Page MenuHomePhabricator

Phase #2: Convert archived Flow boards to wikitext
Open, Needs TriagePublic

Event Timeline

I have been thinking about writing a script to convert Flow pages to wikitext pages while retaining the history. That's still in the idea stage, though, and not something that will be ready for a while.

Code for that script is at https://gitlab.wikimedia.org/pppery/flow-export-with-history

Right now only covers the header, but I tested it and it appears to work properly for that case.

I attempted to give it a try, but the very first line of the script threw

ModuleNotFoundError: No module named 'pymysql'

Could you please add a requirements.txt so that others can easily get started? (I didn’t open a MR because I don’t know which version are you using.) And maybe a .gitignore that ignores the venv directory (with a name of your choice), in case people don’t want to install packages globally.

I was developing it on PAWS, using whatever version of pymysql (and requests, which is the only other third-party package I used) is installed there, and following the instructions to connect to the wiki replicas at https://wikitech.wikimedia.org/wiki/News/2020_Wiki_Replicas_Redesign#How_should_I_connect_to_databases_in_PAWS%3F

There's also a bunch of hardcoded stuff there - the code is still very WIP as I said.
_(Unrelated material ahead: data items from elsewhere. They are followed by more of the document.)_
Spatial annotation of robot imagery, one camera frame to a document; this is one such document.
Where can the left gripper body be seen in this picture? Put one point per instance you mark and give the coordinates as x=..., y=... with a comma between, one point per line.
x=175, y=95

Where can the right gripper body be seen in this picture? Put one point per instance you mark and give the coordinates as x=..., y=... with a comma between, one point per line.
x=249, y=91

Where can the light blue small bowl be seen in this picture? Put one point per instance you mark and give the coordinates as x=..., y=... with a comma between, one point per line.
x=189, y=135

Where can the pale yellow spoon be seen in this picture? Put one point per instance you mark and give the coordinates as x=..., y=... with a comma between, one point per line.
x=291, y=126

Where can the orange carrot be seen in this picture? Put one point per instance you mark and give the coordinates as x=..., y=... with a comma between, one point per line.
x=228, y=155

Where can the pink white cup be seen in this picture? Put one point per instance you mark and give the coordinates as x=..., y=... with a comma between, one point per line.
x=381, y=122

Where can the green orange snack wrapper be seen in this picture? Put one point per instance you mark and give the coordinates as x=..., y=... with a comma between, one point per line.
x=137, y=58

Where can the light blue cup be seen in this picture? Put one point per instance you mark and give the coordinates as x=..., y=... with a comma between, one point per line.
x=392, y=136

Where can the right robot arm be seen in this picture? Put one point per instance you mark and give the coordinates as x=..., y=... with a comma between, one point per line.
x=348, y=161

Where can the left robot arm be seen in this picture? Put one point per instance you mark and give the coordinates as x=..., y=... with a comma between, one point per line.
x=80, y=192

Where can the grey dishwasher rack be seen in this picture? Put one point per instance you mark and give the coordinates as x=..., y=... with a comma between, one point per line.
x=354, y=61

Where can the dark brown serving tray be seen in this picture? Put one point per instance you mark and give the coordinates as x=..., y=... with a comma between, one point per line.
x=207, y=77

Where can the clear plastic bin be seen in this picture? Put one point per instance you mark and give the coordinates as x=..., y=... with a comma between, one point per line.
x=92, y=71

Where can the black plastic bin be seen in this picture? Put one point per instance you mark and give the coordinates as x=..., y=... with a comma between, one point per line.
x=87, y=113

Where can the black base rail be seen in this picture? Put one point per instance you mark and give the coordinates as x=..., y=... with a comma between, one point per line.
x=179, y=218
You're still welcome to try it, though, and PRs to make the code less of a personal hack are welcome.

That script is now mostly done in terms of features. It converts the entire board and its history to wikitext.
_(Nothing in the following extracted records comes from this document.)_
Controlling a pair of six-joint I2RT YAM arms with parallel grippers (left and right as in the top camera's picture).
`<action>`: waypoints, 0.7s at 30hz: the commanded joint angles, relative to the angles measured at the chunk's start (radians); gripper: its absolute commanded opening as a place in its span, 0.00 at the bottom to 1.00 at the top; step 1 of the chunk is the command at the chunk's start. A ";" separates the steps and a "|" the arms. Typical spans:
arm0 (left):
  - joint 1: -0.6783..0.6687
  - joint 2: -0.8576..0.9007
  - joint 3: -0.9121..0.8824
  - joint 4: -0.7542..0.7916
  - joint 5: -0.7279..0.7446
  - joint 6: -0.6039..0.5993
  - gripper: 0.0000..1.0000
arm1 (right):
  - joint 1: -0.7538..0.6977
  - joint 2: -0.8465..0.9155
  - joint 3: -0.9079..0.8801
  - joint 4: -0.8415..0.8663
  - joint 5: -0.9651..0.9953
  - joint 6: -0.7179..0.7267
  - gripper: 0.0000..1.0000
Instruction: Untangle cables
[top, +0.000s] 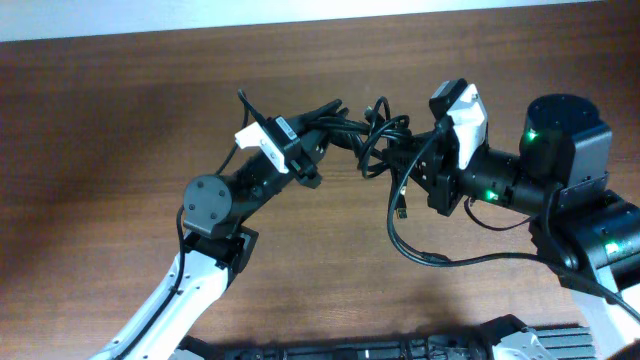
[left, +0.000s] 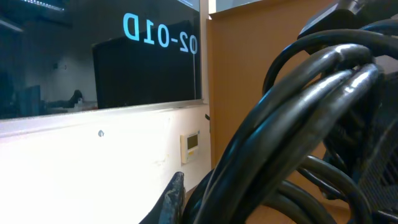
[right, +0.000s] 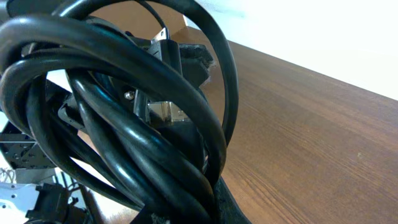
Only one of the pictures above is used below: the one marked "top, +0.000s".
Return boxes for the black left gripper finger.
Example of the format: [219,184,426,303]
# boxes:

Looking at the PAWS repo, they don’t seem to set any explicit dependency versions (I found pymysql in https://github.com/toolforge/paws/blob/main/images/singleuser/requirements.txt), so I just added them without any version constraints in !2. I mostly got it work locally, except that the very first page I tried to convert, Talk:Wikidata Bridge/Flow, failed with

Traceback (most recent call last):
  File ".../flow-export-with-history/script.py", line 522, in <module>
    main(sys.argv)
  File ".../flow-export-with-history/script.py", line 519, in main
    revs = convertBoard(page)
           ^^^^^^^^^^^^^^^^^^
  File ".../flow-export-with-history/script.py", line 505, in convertBoard
    revisions = mergeRevisions(revisions, convertTopic(root), revs1default=default)
                                          ^^^^^^^^^^^^^^^^^^
  File ".../flow-export-with-history/script.py", line 200, in convertTopic
    assert postID in blocks, ("%s should be in %s" % (postID, blocks))
           ^^^^^^^^^^^^^^^^
AssertionError: v369okc3k7nemhq9 should be in {'v2wpbgkiww7jwa16': {'body': '', 'children': [], 'signature': ''}}

(root path redacted from the stack trace; I added the message to the assert statement but haven’t committed it because I don’t know if it’s useful in general). Converting Project talk:Village Pump/Flow, on the other hand, went well. (The resulting XML mixes namespaced an non-namespaced elements, but MediaWiki seems to accept this mess when importing.)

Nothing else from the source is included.